Program akan dihentikan sampai disepakati tata kelola yang baik.
CB,
JAKARTA -- Pemerintah Indonesia memutuskan untuk memberhentikan
sementara perekrutan dan pengiriman mahasiswa Indonesia melalui program
kuliah-magang New Southbound Policy ke Taiwan.

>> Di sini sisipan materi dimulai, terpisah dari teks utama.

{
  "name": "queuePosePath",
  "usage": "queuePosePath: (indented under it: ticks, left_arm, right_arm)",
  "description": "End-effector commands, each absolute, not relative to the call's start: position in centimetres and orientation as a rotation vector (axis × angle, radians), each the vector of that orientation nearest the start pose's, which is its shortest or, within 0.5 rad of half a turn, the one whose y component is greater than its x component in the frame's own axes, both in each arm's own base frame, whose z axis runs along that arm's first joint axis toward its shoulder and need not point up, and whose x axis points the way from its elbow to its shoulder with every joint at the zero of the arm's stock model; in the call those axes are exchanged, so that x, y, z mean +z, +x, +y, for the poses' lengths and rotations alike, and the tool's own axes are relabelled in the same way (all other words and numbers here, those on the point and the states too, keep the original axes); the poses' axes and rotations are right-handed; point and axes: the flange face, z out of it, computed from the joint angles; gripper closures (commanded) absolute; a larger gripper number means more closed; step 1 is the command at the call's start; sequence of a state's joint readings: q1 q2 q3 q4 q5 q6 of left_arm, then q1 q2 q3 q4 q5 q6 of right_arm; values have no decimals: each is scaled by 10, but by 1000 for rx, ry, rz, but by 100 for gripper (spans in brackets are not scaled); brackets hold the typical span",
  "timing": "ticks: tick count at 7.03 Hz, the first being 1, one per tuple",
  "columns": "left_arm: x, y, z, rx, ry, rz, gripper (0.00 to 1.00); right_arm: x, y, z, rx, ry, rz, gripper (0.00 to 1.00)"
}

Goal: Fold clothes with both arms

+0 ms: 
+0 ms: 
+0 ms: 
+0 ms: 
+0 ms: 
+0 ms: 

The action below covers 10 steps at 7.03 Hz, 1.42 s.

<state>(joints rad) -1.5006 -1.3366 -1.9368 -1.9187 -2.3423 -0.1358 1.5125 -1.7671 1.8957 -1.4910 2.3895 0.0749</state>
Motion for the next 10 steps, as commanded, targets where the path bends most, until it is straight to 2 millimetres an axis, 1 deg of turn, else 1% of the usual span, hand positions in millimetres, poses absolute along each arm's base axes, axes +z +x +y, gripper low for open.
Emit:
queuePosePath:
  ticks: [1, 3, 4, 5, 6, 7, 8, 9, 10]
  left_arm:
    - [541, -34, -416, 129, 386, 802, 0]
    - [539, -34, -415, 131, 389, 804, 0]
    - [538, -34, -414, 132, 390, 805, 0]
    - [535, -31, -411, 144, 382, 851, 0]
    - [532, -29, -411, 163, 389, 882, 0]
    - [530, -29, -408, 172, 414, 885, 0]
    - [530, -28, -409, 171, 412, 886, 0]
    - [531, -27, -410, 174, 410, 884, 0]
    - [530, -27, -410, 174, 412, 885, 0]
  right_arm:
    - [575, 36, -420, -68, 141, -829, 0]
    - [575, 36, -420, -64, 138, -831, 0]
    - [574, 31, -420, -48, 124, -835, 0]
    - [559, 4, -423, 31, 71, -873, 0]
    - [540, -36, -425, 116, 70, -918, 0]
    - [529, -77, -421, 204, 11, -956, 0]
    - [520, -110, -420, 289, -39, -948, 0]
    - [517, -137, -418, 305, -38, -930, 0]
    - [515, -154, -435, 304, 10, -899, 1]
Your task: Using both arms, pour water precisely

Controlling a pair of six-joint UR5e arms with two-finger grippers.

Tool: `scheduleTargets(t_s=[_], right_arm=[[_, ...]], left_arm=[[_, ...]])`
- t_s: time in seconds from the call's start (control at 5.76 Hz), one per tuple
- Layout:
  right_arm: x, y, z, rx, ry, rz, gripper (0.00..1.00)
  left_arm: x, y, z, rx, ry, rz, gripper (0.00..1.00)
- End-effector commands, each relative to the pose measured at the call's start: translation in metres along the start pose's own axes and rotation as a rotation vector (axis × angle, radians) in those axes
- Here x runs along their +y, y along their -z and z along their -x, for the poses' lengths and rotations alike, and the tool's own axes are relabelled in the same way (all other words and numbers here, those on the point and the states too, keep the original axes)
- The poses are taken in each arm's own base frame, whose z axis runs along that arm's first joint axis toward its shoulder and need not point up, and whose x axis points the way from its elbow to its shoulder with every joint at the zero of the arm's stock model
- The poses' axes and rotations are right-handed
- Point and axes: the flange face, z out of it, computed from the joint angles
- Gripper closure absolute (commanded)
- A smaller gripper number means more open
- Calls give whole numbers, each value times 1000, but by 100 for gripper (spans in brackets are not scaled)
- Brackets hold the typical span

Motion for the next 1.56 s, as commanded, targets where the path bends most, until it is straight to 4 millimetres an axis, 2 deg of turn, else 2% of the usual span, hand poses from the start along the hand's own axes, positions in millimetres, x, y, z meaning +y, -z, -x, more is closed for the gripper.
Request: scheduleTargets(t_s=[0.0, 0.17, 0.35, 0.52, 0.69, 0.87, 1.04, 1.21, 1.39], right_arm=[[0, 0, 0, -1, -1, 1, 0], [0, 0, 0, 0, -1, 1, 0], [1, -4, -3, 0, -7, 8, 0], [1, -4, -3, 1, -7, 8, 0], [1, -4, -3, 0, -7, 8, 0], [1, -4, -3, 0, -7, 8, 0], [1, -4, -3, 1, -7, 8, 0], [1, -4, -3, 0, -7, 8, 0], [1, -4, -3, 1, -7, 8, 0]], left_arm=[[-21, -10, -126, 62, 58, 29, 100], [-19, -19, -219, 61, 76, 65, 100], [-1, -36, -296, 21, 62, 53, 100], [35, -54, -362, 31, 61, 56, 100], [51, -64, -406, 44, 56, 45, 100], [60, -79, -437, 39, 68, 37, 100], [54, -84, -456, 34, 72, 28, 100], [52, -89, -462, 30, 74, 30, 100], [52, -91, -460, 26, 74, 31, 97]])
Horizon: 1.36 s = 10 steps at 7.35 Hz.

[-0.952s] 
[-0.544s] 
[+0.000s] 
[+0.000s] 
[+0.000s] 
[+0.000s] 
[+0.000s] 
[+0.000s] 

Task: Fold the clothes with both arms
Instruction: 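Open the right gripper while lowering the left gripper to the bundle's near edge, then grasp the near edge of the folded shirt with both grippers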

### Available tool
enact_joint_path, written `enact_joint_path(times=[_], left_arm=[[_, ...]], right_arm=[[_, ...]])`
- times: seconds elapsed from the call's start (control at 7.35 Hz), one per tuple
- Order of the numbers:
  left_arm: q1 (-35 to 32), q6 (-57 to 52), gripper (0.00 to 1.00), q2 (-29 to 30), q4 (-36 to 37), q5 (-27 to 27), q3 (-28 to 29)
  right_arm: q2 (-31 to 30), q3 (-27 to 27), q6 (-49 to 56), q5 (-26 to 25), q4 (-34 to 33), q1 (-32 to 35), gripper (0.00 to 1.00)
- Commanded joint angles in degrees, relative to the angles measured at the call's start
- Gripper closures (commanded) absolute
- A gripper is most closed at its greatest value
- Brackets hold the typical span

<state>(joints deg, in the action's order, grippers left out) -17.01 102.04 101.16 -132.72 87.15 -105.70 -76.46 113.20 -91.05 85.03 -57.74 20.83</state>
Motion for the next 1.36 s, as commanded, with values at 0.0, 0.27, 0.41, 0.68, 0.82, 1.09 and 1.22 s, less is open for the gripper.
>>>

Pemberhentian sementara
itu sebagai imbas dari mencuatnya kasus dugaan eksploitasi mahasiswa
Indonesia di Taiwan.
“Ya, perekrutan dan pengiriman mahasiswa itu dihentikan sementara,”
kata Direktur Jenderal Pembelajaran dan Kemahasiswaan Kemenristekdikti,
Ismunandar saat dihubungi
Republika.co.id, Kamis (3/1).
Dia
mengatakan, perekrutan kuliah-magang New Southbound Policy itu akan
kembali dilanjutkan hingga disepakati tata kelola yang lebih baik.
Sehingga kasus serupa tidak akan terjadi kembali.
Sementara
itu, Kementerian Luar Negeri (Kemenlu) menyatakan saat ini ada sekitar
1.000 mahasiswa yang ikut dalam skema kuliah-magang di delapan
universitas yang masuk ke Taiwan pada periode 2017-2018. Dan 300
mahasiswa di antaranya diduga telah dieksploitasi dan kerja paksa di
pabrik setempat.
“Kantor Dagang dan Ekonomi Indonesia
(KDEI) Taipei telah meminta otoritas setempat untuk mengambil langkah,
sesuai aturan setempat, yang diperlukan guna melindungi kepentingan
serta keselamatan mahasiswa peserta skema kuliah-magang,” kata Direktur
Perlindungan WNI Kemenlu, Lalu Muhammad Iqbal.
Diketahui,
masalah ini bermula dari tawaran skema perekrutan mahasiswa melalui
program New Soutbound Policy, yaitu kebijakan pemerintah Taiwan untuk
kerja sama dan pertukaran pelajar dengan negara Asia Tenggara termasuk
Indonesia. Mahasiswa tersebut diduga dijebak oleh oknum pelaksana dengan
iming-iming akan mendapatkan beasiswa kuliah di Taiwan.
Dari
laporan yang diterima oleh Kemenristekdikti, para mahasiswa yang diduga
dijebak tersebut mayoritas perempuan. Mereka diduga mendapat perlakuan
yang tidak menyenangkan seperti dipaksa bekerja selama 10 jam dalam satu
hari dengan bayaran yang murah.
Beberapa perguruan tinggi
yang bekerja sama dengan penyalur tenaga kerja diduga mengirimkan
mahasiswanya untuk menjadi tenaga kerja murah dipabrik-pabrik tersebut.
Salah
satu perguruan tinggi misalnya mempekerjakan mahasiswa asal Indonesia
di sebuah pabrik contact lens. Di sana mahasiswanya dipaksa berdiri
selama 10 jam untuk mengemas 30 ribu contact lens setiap harinya.
Sementara perkuliahan dijalani mahasiswa tersebut selama 2 hari dalam
satu pekan, sisanya mereka harus bekerja di pabrik.